DATASET RECORDS
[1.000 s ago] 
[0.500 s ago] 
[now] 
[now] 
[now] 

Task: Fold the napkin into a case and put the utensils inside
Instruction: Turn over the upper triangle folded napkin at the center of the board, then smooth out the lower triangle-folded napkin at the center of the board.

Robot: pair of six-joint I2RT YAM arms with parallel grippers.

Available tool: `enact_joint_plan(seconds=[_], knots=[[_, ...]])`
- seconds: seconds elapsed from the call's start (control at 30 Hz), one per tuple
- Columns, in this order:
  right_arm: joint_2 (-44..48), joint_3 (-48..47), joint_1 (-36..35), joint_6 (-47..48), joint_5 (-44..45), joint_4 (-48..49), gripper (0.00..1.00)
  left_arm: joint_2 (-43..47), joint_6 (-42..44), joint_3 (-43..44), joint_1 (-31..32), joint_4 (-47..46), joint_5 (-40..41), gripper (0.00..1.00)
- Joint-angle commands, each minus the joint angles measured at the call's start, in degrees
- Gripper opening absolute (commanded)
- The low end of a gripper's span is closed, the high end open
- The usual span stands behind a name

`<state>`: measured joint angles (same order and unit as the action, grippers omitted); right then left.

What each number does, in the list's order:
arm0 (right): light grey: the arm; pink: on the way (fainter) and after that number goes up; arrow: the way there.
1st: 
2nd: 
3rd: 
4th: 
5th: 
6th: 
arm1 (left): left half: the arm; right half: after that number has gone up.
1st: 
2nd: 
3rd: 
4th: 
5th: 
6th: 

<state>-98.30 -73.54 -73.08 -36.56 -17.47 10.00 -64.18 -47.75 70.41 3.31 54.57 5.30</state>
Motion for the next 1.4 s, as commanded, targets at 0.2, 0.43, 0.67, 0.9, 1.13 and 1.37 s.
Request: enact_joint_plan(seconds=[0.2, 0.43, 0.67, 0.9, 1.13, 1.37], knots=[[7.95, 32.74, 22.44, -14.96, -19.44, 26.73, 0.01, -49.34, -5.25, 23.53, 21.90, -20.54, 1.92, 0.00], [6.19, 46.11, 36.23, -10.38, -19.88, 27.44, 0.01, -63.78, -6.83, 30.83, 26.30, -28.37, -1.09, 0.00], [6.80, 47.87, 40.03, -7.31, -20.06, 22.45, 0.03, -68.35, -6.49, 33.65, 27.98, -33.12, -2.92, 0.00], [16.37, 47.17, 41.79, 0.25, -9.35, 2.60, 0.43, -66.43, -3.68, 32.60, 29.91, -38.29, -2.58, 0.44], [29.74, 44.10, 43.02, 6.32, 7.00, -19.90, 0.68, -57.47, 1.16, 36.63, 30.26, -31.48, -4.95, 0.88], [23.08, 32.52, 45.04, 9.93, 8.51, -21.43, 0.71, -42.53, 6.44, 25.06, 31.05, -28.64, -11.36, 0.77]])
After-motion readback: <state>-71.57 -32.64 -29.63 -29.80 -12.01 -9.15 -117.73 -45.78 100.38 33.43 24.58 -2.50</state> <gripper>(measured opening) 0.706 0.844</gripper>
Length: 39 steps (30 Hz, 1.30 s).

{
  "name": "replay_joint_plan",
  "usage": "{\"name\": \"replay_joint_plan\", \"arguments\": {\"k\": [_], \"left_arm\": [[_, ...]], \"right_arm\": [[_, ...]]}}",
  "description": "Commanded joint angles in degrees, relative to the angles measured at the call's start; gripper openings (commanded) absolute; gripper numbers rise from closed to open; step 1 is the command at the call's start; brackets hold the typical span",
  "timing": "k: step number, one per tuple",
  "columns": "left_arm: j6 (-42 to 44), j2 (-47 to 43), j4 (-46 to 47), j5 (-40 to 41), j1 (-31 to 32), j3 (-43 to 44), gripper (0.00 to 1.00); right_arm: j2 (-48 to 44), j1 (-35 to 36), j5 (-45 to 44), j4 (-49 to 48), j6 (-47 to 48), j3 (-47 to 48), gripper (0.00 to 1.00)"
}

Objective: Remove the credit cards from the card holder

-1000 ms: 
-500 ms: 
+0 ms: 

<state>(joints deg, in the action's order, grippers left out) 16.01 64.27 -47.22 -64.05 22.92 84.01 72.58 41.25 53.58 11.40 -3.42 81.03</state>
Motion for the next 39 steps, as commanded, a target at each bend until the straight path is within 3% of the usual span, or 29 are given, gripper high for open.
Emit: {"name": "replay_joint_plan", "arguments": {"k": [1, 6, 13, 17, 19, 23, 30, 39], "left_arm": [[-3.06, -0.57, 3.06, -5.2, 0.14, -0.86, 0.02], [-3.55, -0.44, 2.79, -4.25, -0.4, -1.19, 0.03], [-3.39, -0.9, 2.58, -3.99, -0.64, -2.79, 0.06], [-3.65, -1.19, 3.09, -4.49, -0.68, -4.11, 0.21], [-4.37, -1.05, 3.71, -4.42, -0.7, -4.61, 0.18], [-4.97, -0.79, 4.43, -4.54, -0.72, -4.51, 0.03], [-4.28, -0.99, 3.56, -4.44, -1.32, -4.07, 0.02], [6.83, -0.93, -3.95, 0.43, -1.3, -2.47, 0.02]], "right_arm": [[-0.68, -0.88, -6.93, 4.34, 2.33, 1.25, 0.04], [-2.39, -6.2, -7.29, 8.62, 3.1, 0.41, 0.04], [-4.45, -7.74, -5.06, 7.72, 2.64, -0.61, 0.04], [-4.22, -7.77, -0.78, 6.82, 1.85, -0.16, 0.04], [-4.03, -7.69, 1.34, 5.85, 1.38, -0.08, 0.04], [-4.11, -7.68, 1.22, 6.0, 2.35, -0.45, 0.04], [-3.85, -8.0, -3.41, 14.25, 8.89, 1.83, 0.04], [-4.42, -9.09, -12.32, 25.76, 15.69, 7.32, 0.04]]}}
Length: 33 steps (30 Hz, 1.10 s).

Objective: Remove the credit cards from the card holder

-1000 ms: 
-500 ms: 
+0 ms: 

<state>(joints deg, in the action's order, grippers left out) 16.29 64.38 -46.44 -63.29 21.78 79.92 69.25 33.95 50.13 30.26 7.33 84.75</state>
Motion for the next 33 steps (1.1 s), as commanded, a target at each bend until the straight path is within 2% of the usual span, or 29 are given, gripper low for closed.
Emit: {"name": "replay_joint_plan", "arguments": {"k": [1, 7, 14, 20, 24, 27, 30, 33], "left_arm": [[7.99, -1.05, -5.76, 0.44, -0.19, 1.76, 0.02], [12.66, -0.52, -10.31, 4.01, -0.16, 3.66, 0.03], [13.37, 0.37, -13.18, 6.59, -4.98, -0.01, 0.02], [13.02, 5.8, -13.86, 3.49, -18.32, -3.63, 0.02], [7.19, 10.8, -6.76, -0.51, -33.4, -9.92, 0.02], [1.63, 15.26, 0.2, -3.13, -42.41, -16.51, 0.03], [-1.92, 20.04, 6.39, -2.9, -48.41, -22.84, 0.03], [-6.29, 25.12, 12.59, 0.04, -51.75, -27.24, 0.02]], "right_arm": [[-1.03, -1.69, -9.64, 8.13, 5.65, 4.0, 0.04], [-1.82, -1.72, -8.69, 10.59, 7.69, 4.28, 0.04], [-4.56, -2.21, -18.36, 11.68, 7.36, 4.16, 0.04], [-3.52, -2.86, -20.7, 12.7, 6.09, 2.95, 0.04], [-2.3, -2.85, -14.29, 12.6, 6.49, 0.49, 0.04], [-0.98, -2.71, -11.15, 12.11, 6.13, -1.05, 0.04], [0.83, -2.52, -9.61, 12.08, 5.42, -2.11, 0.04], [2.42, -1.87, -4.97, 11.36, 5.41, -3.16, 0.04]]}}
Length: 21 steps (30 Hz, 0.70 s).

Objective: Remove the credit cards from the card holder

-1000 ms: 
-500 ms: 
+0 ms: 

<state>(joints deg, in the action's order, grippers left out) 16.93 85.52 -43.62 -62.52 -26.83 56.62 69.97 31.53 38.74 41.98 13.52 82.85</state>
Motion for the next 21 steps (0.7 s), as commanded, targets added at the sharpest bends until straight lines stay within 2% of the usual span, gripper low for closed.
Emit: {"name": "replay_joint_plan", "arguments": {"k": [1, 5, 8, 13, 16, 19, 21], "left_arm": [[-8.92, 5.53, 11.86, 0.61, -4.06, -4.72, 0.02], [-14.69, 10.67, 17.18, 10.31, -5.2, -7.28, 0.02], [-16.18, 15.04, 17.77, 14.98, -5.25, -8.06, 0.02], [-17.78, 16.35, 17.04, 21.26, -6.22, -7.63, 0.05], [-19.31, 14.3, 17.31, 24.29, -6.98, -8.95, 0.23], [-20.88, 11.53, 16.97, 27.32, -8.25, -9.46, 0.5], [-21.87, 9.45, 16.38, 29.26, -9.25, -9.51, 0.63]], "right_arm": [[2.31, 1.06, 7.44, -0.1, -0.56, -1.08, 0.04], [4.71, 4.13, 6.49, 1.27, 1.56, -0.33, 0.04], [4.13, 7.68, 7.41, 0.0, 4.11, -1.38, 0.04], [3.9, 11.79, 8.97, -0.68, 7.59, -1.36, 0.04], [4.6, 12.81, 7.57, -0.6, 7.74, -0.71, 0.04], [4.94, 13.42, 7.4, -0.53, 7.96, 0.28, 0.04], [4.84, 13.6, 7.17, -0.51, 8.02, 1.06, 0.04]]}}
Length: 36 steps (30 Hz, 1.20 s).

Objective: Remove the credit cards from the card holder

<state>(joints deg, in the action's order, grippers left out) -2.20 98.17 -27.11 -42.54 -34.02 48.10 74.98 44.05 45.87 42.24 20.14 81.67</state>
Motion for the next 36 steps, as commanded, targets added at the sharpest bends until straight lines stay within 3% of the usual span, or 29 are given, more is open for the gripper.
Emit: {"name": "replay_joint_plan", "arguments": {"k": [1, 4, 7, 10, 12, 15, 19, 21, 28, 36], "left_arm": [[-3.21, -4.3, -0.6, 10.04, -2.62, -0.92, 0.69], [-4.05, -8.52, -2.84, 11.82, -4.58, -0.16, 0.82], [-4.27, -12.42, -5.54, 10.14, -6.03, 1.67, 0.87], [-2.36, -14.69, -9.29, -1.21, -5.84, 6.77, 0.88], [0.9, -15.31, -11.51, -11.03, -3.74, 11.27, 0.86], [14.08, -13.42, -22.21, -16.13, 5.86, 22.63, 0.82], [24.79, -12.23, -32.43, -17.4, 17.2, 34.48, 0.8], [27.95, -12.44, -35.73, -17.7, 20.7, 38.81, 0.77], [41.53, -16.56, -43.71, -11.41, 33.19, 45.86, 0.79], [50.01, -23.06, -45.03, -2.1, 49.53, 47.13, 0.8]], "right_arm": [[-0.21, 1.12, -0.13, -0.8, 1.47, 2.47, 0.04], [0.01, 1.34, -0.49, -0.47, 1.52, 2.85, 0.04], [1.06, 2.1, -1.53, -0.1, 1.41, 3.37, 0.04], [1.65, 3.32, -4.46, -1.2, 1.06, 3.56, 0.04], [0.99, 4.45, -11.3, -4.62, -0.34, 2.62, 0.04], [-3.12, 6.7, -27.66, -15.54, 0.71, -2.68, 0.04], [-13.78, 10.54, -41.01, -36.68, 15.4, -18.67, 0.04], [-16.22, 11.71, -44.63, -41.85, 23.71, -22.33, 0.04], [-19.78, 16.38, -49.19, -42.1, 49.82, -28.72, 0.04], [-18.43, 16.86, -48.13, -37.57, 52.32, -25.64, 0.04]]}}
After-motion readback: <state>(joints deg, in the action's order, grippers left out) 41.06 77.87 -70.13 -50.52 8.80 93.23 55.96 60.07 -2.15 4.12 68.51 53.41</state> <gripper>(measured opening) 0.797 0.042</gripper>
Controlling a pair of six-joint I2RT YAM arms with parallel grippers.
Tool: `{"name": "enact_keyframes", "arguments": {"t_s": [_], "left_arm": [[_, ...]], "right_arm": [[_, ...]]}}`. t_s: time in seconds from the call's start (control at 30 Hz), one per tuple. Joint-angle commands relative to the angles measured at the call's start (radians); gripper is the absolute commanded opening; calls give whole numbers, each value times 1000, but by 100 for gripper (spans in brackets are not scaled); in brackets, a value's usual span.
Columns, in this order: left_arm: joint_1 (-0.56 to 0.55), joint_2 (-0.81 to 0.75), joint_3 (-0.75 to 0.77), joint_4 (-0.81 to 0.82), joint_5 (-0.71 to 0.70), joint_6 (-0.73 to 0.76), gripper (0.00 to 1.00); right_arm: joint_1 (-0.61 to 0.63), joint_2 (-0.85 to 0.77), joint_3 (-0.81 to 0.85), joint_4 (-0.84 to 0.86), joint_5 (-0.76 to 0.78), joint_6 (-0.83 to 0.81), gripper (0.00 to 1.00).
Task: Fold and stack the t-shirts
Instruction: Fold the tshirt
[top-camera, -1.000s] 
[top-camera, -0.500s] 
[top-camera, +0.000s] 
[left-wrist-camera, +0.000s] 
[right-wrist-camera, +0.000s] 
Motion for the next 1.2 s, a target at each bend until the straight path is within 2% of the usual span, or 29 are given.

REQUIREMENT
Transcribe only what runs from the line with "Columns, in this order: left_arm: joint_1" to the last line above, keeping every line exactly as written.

COMPLETED TASK
Columns, in this order: left_arm: joint_1 (-0.56 to 0.55), joint_2 (-0.81 to 0.75), joint_3 (-0.75 to 0.77), joint_4 (-0.81 to 0.82), joint_5 (-0.71 to 0.70), joint_6 (-0.73 to 0.76), gripper (0.00 to 1.00); right_arm: joint_1 (-0.61 to 0.63), joint_2 (-0.85 to 0.77), joint_3 (-0.81 to 0.85), joint_4 (-0.84 to 0.86), joint_5 (-0.76 to 0.78), joint_6 (-0.83 to 0.81), gripper (0.00 to 1.00).
Task: Fold and stack the t-shirts
Instruction: Fold the tshirt
[top-camera, -1.000s] 
[top-camera, -0.500s] 
[top-camera, +0.000s] 
[left-wrist-camera, +0.000s] 
[right-wrist-camera, +0.000s] 
Motion for the next 1.2 s, a target at each bend until the straight path is within 2% of the usual span, or 29 are given.

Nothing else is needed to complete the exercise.